Top of AVAILABLE DATA

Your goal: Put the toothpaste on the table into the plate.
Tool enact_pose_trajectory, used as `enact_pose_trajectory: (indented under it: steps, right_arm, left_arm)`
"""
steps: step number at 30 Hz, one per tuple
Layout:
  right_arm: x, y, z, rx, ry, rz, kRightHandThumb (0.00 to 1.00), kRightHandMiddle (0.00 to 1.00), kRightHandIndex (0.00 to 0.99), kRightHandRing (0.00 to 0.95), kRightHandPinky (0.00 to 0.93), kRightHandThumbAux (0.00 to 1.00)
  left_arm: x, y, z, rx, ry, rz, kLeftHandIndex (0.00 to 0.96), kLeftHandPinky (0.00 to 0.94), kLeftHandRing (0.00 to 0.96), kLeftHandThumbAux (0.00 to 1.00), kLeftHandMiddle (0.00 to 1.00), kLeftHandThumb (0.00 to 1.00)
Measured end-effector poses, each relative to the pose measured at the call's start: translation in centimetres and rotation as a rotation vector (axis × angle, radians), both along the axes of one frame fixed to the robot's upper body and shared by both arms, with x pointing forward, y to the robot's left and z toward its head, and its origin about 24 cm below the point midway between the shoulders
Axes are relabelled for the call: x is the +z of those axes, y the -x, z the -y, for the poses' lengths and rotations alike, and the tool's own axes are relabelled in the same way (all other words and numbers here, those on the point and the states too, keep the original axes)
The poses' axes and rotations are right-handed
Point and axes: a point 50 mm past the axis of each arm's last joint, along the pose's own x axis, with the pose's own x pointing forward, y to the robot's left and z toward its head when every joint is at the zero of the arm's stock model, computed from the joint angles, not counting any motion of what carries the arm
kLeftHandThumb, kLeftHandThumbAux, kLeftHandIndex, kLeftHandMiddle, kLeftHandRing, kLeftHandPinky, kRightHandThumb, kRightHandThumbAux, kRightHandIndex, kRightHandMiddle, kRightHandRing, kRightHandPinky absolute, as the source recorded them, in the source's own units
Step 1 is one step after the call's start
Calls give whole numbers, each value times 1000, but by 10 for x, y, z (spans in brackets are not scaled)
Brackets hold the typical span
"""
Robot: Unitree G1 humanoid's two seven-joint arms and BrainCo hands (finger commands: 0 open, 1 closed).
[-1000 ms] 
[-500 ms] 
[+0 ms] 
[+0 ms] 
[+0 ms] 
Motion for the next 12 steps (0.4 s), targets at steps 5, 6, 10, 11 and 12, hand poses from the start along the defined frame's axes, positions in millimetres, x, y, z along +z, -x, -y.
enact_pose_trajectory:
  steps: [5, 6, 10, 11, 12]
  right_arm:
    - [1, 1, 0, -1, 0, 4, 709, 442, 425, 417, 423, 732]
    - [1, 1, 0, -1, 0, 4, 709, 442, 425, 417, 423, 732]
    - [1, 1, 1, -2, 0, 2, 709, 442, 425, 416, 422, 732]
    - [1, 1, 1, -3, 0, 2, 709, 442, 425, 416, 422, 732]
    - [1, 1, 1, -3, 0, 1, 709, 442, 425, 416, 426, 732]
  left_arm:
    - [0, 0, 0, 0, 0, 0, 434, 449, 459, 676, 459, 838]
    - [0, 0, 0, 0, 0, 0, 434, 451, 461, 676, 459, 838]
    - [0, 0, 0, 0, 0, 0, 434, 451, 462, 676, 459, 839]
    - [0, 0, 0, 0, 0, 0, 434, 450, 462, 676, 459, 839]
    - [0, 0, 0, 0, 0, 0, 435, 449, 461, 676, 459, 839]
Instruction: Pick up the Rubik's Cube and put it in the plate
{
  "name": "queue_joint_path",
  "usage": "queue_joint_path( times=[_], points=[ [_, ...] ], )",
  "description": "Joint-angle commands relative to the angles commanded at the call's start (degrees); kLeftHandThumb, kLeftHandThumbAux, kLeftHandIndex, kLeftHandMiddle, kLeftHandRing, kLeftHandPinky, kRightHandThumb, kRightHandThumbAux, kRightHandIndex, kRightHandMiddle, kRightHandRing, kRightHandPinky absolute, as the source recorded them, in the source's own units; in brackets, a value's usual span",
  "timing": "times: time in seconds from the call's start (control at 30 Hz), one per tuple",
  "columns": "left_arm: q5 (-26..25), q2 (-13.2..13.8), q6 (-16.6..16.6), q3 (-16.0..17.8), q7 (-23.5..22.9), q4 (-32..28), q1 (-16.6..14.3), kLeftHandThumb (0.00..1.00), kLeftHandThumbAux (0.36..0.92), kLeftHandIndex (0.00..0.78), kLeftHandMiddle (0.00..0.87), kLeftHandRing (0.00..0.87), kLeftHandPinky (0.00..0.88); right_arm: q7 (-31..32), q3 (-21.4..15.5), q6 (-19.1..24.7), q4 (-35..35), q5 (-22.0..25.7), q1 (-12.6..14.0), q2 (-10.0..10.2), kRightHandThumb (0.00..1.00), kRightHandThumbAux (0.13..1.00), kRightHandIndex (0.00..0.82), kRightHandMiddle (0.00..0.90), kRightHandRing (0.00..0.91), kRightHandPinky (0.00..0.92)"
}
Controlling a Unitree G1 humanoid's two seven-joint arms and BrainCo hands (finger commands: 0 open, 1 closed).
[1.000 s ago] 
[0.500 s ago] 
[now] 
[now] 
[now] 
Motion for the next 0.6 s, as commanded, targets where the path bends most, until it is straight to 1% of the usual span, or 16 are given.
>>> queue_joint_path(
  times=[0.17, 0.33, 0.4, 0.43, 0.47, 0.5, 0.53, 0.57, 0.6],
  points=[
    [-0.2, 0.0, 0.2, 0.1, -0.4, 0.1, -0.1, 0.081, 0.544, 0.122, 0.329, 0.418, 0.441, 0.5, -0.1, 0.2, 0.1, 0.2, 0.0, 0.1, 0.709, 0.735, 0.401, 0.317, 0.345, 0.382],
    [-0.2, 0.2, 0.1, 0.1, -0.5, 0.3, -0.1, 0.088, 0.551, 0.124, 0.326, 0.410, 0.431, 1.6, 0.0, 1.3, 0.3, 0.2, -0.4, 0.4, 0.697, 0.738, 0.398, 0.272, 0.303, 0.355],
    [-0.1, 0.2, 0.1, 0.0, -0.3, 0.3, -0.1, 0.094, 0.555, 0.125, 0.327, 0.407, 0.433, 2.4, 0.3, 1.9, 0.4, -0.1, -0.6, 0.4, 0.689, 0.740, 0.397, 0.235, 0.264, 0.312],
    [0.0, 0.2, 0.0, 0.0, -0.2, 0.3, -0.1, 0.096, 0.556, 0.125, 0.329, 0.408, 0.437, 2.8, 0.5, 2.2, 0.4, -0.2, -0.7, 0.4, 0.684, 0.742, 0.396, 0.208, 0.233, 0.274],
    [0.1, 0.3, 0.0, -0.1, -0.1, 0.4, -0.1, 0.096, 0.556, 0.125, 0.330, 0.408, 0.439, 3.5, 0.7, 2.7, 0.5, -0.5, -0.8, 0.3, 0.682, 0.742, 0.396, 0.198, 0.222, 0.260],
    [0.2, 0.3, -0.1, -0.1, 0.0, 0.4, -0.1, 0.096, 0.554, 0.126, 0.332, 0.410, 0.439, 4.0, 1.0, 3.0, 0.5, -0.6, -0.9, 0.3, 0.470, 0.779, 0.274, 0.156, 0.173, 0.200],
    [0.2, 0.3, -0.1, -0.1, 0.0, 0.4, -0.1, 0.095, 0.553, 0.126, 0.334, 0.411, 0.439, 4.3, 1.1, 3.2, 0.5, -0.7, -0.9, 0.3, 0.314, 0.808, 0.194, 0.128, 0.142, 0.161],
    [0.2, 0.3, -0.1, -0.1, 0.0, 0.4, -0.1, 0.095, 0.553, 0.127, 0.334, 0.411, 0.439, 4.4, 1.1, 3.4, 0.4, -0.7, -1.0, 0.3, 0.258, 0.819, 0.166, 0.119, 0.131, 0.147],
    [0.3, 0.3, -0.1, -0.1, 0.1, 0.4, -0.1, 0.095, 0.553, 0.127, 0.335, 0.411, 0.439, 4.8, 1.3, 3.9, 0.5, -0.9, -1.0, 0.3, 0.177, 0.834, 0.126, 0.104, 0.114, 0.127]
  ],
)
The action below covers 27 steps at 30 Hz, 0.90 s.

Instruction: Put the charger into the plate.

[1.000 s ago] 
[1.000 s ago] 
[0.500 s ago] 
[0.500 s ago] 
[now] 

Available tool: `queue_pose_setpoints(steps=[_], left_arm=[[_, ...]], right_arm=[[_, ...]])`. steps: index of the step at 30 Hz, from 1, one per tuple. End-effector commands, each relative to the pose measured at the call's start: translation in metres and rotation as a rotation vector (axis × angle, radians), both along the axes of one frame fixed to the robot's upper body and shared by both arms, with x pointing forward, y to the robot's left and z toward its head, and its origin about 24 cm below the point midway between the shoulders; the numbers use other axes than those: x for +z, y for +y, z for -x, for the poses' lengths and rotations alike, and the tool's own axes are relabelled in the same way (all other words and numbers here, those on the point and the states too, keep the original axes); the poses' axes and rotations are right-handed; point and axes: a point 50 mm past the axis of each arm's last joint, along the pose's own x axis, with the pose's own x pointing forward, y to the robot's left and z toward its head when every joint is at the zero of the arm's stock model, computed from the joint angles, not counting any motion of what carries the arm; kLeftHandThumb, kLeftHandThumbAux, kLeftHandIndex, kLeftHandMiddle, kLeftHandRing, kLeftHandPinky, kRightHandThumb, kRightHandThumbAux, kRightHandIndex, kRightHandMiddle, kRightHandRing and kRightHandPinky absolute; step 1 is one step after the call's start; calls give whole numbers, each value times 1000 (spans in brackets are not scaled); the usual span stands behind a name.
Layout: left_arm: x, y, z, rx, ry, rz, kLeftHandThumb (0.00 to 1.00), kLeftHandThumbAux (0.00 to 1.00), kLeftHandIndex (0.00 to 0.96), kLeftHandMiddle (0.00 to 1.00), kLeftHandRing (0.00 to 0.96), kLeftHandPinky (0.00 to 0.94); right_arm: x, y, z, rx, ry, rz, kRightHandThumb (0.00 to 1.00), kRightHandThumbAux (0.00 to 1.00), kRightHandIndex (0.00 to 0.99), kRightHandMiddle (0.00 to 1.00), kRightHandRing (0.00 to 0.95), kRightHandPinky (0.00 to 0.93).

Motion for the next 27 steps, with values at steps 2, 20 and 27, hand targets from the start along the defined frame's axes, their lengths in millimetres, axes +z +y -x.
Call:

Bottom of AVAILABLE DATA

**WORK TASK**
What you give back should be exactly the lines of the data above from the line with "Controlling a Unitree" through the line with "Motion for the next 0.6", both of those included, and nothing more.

**RESPONSE TO THIS EXERCISE**
Controlling a Unitree G1 humanoid's two seven-joint arms and BrainCo hands (finger commands: 0 open, 1 closed).
[1.000 s ago] 
[0.500 s ago] 
[now] 
[now] 
[now] 
Motion for the next 0.6 s, as commanded, targets where the path bends most, until it is straight to 1% of the usual span, or 16 are given.

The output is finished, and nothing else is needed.